Williamson: Put down the blunt and pick up the ball

Josh Gordon is facing yet another year-long suspension after violating the NFL’s substance abuse policy once again. Courtesy of Erik Daniel Drost//Flickr

It’s hard not to remember the turmoil that unfolded three months after the 2008 Beijing Olympics. Michael Phelps covered the tabloids from front to back. It was not about how Phelps was seen as a childhood hero after he casually swam away from any competition that threatened him in the Olympics. It was not about some charitable event that Phelps was hosting with his new found prominence. It stemmed from the infamous picture of Phelps smoking marijuana from a bong.

Flash forward to the 2013 NFL regular season when Josh Gordon of the Cleveland Browns was lighting up opposing cornerbacks at will. What dismantled the so-called savior of Cleveland? You guessed it: He was lighting up too much weed.

Pot is a hot topic in collegiate and professional sports, but just how prevalent is the use of this controlled substance?

We all know there is a portion of the college demographic that smokes a decent amount of weed. The NCAA reports that 22.6 percent of student-athletes smoke weed, while 26.7 percent of college football players smoke weed, the highest percentage among college sports.

As for professional sports, it is hard to estimate how many athletes use marijuana. Michael Vick, Josh Howard, Tim Lincecum, Ricky Williams, Jerome Simpson, Kareem Abdul-Jabbar, Allen Iverson, Randy Moss, Stephon Marbury and Marshawn “Skittles” Lynch — the list of professional athletes documented for a weed incident goes on and on, making it fairly easy to deduce how many pros smoke cannabis.

Weed is one of the most polarizing topics in America. More and more people continue to adopt lax views toward the drug. While Washington and Colorado metaphorically take their reign on cloud nine, sports associations continue to maintain their footing and enforce strict policies against marijuana.

Leagues might maintain stingy regulations against marijuana to safeguard their image, and this totally makes sense. After all, weed is illegal on the federal level, as hard as that might be for Washington and Colorado to fathom.

Leagues such as the NBA and NFL are indeed leagues of integrity (take notes Bill Belichick) that must adhere to whatever Uncle Sam says for fear of being punished. Everyone hates the kid who breaks the rules on the playground, and this is what a sports association would look like without policies against weed.

Instead of focusing on how ridiculous weed regulations of a particular league might be, let’s focus on how ridiculous it is that players are unable to follow these rules. Athletes get paid millions to play the sport they love. No plant is worth jeopardizing that kind of money.
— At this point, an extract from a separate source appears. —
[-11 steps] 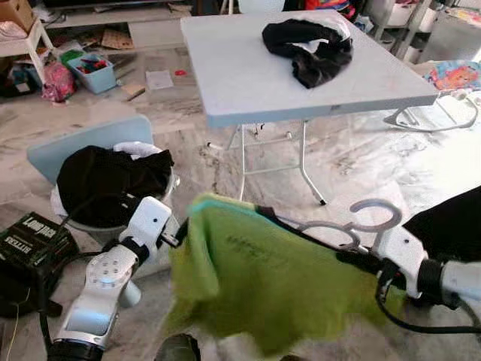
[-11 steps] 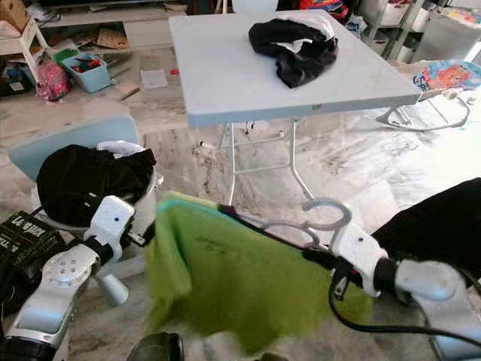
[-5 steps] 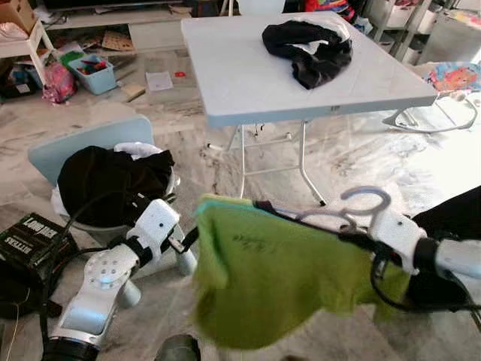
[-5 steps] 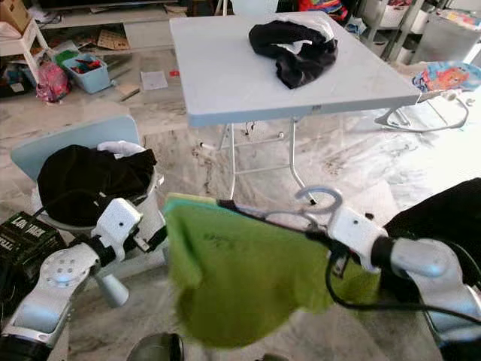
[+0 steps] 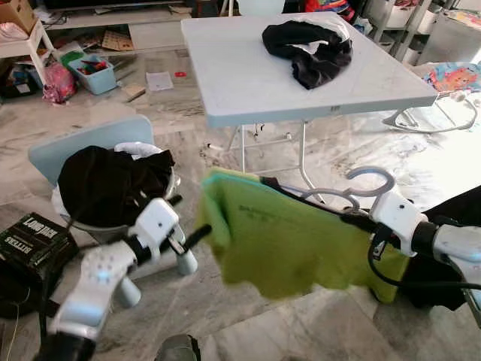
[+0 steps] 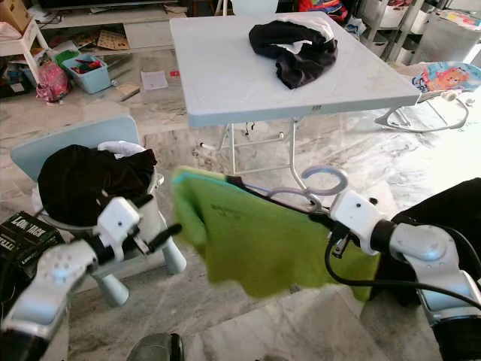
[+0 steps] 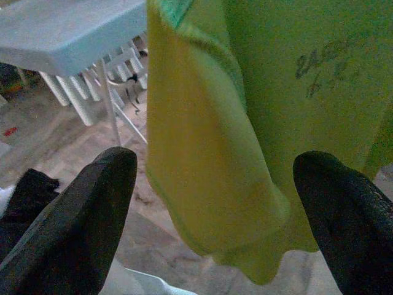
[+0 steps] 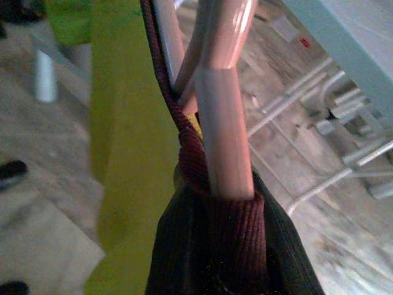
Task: Hang hanger
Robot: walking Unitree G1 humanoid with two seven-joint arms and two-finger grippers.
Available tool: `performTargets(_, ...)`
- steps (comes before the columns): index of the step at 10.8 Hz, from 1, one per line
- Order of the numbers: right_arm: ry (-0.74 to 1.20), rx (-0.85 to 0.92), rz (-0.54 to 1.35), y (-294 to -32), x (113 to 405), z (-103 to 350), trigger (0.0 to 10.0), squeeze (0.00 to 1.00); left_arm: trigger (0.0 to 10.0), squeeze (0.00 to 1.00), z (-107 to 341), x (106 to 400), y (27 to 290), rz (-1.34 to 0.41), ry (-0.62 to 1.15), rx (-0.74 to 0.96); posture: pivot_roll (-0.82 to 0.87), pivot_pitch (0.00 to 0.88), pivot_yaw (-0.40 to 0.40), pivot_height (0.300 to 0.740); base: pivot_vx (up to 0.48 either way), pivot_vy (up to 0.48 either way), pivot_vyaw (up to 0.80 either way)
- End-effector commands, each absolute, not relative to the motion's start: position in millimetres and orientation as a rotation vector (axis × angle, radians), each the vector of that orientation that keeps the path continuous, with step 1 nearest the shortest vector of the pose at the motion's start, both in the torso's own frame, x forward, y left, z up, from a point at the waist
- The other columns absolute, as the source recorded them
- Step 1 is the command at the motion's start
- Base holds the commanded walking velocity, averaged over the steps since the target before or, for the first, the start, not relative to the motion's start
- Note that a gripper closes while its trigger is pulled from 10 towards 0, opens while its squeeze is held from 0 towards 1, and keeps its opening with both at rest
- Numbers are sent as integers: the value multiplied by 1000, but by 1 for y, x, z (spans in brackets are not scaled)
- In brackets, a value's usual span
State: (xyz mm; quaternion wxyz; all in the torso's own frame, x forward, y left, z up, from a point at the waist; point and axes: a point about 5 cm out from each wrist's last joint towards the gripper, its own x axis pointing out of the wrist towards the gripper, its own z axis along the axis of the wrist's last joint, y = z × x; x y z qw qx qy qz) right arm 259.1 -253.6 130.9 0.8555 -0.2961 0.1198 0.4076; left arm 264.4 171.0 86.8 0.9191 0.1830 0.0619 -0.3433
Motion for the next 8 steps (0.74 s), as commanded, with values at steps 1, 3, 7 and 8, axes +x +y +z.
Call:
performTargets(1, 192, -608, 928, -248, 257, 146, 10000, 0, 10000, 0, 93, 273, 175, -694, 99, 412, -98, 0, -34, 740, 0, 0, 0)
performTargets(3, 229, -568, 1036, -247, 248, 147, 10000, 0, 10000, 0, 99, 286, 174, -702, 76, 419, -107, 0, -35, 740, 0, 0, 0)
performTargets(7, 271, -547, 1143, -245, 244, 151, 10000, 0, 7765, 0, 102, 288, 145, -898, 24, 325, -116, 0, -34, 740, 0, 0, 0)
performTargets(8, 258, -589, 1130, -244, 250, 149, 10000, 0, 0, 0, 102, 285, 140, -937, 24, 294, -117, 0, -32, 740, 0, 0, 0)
Josh Gordon is such a privilege to watch, and it’s such a shame knowing weed initiated his downfall.

If I happened to be a lights-out wide receiver burning defensive backs for a living, would I risk it all by burning a blunt in my free time? You can bet my entire piggy bank I wouldn’t.
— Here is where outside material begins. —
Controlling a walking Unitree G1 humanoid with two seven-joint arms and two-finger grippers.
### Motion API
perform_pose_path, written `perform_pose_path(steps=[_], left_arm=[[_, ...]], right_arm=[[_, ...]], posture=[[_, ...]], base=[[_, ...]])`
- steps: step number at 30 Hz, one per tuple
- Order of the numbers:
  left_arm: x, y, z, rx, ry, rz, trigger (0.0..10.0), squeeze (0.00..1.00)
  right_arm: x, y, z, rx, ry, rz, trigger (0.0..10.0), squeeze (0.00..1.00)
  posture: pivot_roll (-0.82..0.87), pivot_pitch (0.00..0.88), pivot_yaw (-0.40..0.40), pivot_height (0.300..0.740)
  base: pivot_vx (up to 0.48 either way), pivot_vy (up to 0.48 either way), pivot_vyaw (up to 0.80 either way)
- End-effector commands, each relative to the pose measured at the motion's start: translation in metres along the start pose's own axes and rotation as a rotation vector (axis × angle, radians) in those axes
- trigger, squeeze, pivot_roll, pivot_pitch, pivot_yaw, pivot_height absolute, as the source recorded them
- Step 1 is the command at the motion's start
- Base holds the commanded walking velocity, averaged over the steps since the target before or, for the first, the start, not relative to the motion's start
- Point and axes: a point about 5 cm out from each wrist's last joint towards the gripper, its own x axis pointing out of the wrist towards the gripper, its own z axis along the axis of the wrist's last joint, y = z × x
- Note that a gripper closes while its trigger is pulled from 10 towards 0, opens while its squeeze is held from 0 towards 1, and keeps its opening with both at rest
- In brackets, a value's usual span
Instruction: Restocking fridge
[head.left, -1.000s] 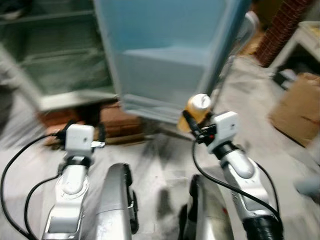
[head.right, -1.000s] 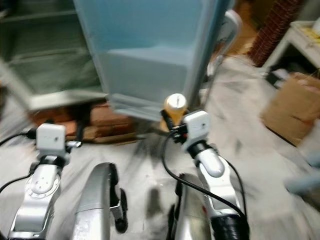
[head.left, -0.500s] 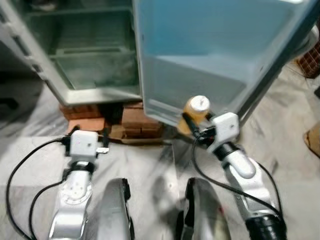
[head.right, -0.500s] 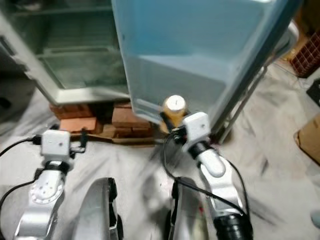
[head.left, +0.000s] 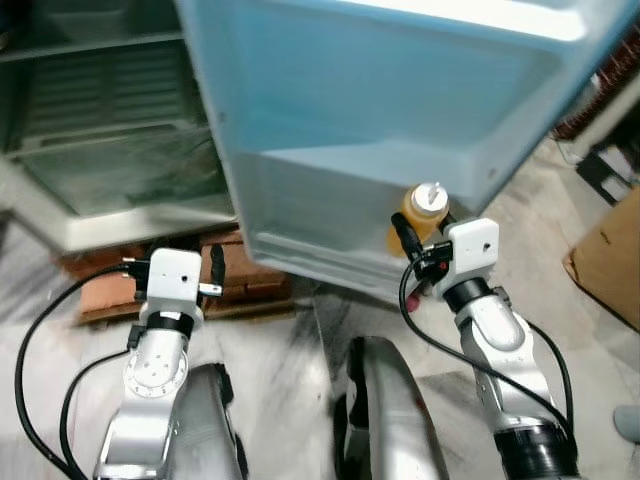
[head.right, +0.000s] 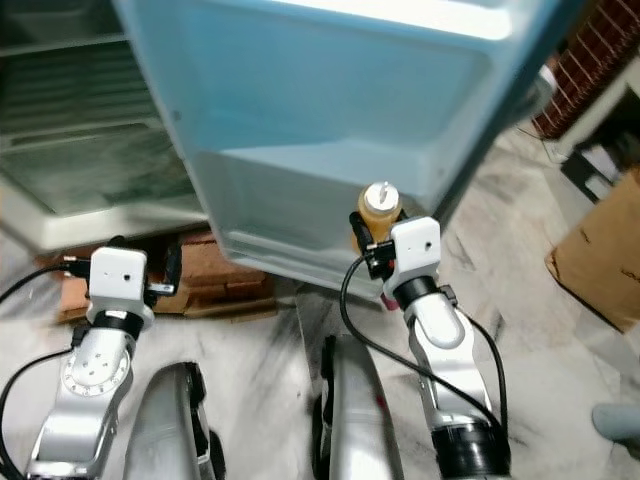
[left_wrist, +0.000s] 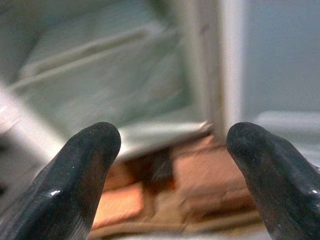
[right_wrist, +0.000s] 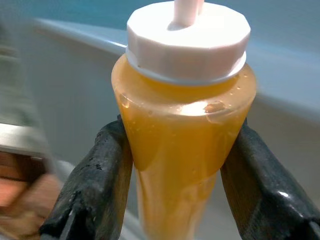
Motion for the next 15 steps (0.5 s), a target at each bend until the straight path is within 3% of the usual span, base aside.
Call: perform_pose_path(steps=[1, 11, 15], left_arm=[[0.001, -0.001, 0.003, -0.001, -0.006, -0.011, 10.0, 0.00], [-0.003, -0.001, 0.004, 0.015, -0.005, -0.013, 10.0, 0.00], [-0.006, -0.001, 0.005, 0.043, -0.018, -0.024, 10.0, 0.00]], right_arm=[[-0.003, -0.007, -0.004, -0.024, 0.025, -0.036, 10.0, 0.00], [-0.002, -0.012, -0.017, -0.018, 0.096, -0.096, 10.0, 0.00], [0.001, -0.016, -0.021, -0.018, 0.118, -0.137, 10.0, 0.00]], posture=[[0.05, 0.206, -0.011, 0.568], [0.06, 0.226, -0.017, 0.520], [0.07, 0.235, -0.018, 0.520]], base=[[0.000, 0.000, 0.00], [0.000, 0.000, 0.00], [0.000, 0.000, 0.00]])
Ultimately, stigma still surrounds players who smoke weed, no matter how many states pass laws on recreational or medicinal marijuana. Phelps and Gordon are our two prime cases. Could weed really have dramatically impacted the performance of Phelps in the pool or Gordon on the gridiron? Not at all. Does smoking weed have deeper implications regarding the character of athletes and their ability to play by the rules underlined by their employers? Yes, and it always will.